# List in JTree umwandeln



## m0ps (9. Jul 2009)

Tag zusammen,
neues Problem:

Ich habe eine Liste mit Objekten, die Strings enthalten. Also sowas wie Objekt1("Auto","Mercedes","c-Klasse}, Objekt2("Auto","BMW","3er"), Objekt3("Motorad","Suzuki","irgendeinModel"), usw...

Aus dieser Liste möchte ich einen JTree bauen ala:

-Fahrzeuge
...-Auto
......-Mercedes
.........-c-Klasse
......-BMW
.........-3er
...-Motorad
......-Suzuki
.........-irgendeinModel
usw

ANMERKUNG: die Objekte sind schon nach den Strings sortiert, also erst kommen alle "Autos", diese unterglieder sich in alle "mercedes", dann alle "BMWs" usw...

Leider weiß ich nicht wie ich das realisieren soll.
Meine erste Überlegung war mit dem ersten Objekt in der Liste einen Tree zu "starten" und dann immer das gerade betrachtete Objekt mit dem Vorherigen zu vergleichen, ob es mit den Knoten übereinstimmt.

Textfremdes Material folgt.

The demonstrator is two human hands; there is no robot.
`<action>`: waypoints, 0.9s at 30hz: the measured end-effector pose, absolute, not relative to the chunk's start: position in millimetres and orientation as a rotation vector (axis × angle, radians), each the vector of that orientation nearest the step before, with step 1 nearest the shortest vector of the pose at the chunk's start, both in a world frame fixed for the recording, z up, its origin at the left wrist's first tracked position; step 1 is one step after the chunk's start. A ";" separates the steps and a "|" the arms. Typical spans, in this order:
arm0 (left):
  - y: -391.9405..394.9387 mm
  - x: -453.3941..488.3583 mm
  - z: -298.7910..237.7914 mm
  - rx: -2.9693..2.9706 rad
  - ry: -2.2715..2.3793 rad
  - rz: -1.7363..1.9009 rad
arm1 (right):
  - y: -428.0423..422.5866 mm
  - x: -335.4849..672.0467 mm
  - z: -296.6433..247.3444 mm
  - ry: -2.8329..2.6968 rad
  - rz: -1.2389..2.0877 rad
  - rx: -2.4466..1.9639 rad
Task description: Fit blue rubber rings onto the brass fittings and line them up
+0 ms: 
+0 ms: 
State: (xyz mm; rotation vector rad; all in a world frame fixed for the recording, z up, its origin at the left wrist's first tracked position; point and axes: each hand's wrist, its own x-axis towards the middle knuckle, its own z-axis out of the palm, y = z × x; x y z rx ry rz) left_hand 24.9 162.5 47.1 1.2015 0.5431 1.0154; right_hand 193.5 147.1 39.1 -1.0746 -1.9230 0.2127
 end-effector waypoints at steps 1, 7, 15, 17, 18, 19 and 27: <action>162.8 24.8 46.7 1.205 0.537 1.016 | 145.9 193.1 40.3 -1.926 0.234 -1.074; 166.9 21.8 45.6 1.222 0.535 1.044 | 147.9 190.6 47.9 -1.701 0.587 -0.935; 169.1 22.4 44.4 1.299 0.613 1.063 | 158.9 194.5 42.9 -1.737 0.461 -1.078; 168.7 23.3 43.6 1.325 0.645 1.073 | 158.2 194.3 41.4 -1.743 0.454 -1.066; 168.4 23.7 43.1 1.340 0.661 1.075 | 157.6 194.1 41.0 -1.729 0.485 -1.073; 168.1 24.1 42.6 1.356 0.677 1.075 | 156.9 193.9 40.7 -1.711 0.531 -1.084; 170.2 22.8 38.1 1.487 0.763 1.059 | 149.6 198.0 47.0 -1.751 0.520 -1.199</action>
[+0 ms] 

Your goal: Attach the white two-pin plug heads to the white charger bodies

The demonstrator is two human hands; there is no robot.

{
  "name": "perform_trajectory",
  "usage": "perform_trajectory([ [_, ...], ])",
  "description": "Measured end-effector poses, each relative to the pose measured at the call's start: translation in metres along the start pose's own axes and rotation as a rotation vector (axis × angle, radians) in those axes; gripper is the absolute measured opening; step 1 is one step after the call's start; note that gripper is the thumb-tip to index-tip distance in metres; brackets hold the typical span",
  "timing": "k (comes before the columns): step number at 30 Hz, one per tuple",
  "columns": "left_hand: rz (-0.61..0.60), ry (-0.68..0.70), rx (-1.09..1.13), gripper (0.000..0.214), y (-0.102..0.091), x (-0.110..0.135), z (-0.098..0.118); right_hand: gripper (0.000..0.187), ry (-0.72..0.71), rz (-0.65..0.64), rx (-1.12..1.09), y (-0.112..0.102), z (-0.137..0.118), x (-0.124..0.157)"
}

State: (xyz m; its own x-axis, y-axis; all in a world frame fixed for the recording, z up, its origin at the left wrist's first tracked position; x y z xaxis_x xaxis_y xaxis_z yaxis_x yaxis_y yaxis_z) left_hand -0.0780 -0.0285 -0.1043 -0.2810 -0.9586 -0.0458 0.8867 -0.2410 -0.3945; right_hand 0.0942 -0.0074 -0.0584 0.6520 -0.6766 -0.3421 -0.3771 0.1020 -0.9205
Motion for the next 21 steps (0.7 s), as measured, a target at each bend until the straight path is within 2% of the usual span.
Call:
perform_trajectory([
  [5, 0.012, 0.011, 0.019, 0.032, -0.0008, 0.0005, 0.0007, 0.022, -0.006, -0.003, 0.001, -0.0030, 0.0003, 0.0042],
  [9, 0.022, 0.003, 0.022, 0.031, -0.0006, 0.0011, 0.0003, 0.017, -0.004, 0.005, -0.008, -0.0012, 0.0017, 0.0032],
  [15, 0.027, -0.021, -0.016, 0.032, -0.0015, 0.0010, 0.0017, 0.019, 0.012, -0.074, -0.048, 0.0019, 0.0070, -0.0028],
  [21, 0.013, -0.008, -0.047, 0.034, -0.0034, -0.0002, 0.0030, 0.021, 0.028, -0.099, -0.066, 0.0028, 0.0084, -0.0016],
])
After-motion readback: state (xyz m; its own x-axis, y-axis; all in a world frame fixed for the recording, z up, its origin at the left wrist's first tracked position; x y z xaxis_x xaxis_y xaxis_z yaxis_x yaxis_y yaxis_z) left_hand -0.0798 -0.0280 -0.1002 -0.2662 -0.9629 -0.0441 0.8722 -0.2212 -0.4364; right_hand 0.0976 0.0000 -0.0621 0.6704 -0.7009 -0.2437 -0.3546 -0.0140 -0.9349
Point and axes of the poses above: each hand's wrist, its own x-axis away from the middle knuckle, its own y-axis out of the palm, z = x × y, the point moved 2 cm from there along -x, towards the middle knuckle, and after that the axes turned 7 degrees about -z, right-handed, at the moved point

Ist dies nicht der Fall, wird ein neuer Knoten erstellt.

Bei der Umsetzung scheiterts dann aber  Habs mit drölf "if"-Abfragen probiert, aber dann wieder verworfen.
Habt ihr dazu vielleicht einen Vorschlag/eine Lösung?

Grüße
m0ps


----------



## m0ps (9. Jul 2009)

PS: Diesen Thread: http://www.java-forum.org/allgemeine-java-themen/81429-jtree-aus-liste-erstellen.html  habe ich schon angeschau. Aber der ist schlecht auf meinem Beispiel anwendbar, oder?

Greetz


----------



## André Uhres (10. Jul 2009)

Wir können z.B. zuerst alle Kategorien anlegen, dann alle Marken, und schliesslich alle Modelle. Dann brauchen wir uns nicht darum zu kümmern, ob der Vaterknoten jeweils schon angelegt ist oder nicht. Zum Auffinden des jeweiligen Vaterknotens können wir uns eine Methode bauen. die den Baum rekursiv durchläuft.


----------



## m0ps (10. Jul 2009)

Danke für deine Antwort.

Hm, ist die Methode nicht ziemlich aufwendig, wenn ich die Liste für das initialisieren der Knoten durchlaufen muss + dann nochmal um die Elemente zuzuweisen?

Greetz
m0ps


----------



## Ebenius (10. Jul 2009)

André Uhres hat gesagt.:


> Wir können z.B. zuerst alle Kategorien anlegen, dann alle Marken, und schliesslich alle Modelle. Dann brauchen wir uns nicht darum zu kümmern, ob der Vaterknoten jeweils schon angelegt ist oder nicht. Zum Auffinden des jeweiligen Vaterknotens können wir uns eine Methode bauen. die den Baum rekursiv durchläuft.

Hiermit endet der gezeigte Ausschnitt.